Dataset entries:
=======

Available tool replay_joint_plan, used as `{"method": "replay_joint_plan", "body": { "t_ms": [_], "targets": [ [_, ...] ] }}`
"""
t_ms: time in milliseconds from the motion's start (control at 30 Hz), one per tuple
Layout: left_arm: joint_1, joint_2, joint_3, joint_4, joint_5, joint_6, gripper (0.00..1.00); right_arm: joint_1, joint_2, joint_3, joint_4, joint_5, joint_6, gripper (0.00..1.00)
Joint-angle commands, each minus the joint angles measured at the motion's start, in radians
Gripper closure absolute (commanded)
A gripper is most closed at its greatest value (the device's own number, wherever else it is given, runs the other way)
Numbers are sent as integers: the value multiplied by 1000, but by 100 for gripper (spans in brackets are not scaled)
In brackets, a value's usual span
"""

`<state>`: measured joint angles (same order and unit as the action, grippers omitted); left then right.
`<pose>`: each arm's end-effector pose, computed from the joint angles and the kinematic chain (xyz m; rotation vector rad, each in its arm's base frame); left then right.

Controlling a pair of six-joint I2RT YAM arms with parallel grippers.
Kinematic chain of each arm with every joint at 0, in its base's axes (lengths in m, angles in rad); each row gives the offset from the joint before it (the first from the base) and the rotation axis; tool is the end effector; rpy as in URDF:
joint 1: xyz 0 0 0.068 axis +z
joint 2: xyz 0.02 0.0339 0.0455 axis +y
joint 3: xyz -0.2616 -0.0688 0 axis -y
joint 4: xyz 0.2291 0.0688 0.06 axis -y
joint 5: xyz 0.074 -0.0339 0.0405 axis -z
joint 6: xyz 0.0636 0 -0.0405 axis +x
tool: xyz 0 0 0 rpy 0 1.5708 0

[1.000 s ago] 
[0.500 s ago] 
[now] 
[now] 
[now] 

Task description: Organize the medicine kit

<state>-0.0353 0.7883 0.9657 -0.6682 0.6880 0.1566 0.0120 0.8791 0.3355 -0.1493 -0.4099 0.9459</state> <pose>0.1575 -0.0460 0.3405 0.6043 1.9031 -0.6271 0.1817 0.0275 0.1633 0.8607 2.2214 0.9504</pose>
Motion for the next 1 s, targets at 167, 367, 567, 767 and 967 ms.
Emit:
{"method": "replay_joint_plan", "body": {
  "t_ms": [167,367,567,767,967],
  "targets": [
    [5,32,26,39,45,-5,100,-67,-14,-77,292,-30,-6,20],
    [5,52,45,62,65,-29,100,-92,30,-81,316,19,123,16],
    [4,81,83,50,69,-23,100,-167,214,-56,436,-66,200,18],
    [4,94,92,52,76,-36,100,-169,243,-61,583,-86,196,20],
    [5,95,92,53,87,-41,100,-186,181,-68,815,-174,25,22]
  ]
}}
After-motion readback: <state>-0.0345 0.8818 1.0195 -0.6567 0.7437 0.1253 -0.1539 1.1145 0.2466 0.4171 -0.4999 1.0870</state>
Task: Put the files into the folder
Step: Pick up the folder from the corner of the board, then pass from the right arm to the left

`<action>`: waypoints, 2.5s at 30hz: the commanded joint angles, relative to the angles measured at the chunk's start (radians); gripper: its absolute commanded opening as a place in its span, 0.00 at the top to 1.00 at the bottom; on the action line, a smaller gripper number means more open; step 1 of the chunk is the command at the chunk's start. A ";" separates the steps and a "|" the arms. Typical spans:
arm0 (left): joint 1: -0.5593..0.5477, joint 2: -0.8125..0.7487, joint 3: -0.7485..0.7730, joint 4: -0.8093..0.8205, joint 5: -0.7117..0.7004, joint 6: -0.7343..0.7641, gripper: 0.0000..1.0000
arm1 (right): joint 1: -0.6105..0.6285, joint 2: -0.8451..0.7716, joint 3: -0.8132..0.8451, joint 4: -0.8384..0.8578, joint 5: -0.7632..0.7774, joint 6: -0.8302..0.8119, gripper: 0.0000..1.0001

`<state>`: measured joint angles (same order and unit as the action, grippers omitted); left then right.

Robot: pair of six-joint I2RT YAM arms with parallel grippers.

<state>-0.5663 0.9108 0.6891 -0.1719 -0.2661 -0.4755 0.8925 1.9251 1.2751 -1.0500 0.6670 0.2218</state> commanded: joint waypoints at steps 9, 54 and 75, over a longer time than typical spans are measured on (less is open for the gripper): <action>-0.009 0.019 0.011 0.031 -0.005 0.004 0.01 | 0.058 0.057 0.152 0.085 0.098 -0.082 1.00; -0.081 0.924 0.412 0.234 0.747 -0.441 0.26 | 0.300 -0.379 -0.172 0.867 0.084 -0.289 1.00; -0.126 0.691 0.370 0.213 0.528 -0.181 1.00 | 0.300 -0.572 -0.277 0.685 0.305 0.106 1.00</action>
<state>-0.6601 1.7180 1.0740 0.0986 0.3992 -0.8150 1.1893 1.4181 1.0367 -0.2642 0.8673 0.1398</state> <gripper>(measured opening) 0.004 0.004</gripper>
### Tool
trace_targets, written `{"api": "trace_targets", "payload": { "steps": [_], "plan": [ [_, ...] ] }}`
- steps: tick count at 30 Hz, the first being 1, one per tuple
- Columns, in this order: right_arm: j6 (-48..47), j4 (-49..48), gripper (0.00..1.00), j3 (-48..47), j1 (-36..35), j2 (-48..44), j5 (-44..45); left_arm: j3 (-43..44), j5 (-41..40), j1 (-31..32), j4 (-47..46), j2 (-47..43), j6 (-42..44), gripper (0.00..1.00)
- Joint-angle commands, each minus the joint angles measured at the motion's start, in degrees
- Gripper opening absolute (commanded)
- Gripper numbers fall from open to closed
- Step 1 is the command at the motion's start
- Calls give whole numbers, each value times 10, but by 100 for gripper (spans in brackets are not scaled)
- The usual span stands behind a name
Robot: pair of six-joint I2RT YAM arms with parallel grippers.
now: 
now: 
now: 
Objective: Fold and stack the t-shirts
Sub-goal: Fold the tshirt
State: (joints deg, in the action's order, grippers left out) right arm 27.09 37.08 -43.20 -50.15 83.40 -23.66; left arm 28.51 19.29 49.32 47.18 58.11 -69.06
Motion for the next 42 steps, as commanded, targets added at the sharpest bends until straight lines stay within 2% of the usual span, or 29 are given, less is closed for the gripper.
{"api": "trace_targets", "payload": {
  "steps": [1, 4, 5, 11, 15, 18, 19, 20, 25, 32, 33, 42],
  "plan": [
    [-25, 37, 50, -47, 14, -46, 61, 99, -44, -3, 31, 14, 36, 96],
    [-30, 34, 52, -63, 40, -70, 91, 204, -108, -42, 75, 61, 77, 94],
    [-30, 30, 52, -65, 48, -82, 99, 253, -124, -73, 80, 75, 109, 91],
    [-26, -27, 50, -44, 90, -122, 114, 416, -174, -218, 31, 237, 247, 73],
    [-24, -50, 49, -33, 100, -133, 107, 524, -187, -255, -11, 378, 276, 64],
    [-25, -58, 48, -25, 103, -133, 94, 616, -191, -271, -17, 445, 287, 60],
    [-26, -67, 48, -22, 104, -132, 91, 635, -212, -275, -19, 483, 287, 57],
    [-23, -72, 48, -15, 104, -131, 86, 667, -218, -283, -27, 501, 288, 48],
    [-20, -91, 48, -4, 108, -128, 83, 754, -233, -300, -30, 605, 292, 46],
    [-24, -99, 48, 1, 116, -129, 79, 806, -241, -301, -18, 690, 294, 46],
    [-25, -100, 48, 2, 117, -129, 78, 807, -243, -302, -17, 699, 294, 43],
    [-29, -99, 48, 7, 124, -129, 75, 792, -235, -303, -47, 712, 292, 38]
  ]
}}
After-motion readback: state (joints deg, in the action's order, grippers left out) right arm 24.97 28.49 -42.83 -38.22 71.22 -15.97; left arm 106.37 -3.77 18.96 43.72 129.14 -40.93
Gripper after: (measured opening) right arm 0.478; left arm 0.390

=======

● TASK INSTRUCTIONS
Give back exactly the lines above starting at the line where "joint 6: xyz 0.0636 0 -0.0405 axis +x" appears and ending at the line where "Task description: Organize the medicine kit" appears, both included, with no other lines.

● SOLVED EXERCISE
joint 6: xyz 0.0636 0 -0.0405 axis +x
tool: xyz 0 0 0 rpy 0 1.5708 0

[1.000 s ago] 
[0.500 s ago] 
[now] 
[now] 
[now] 

Task description: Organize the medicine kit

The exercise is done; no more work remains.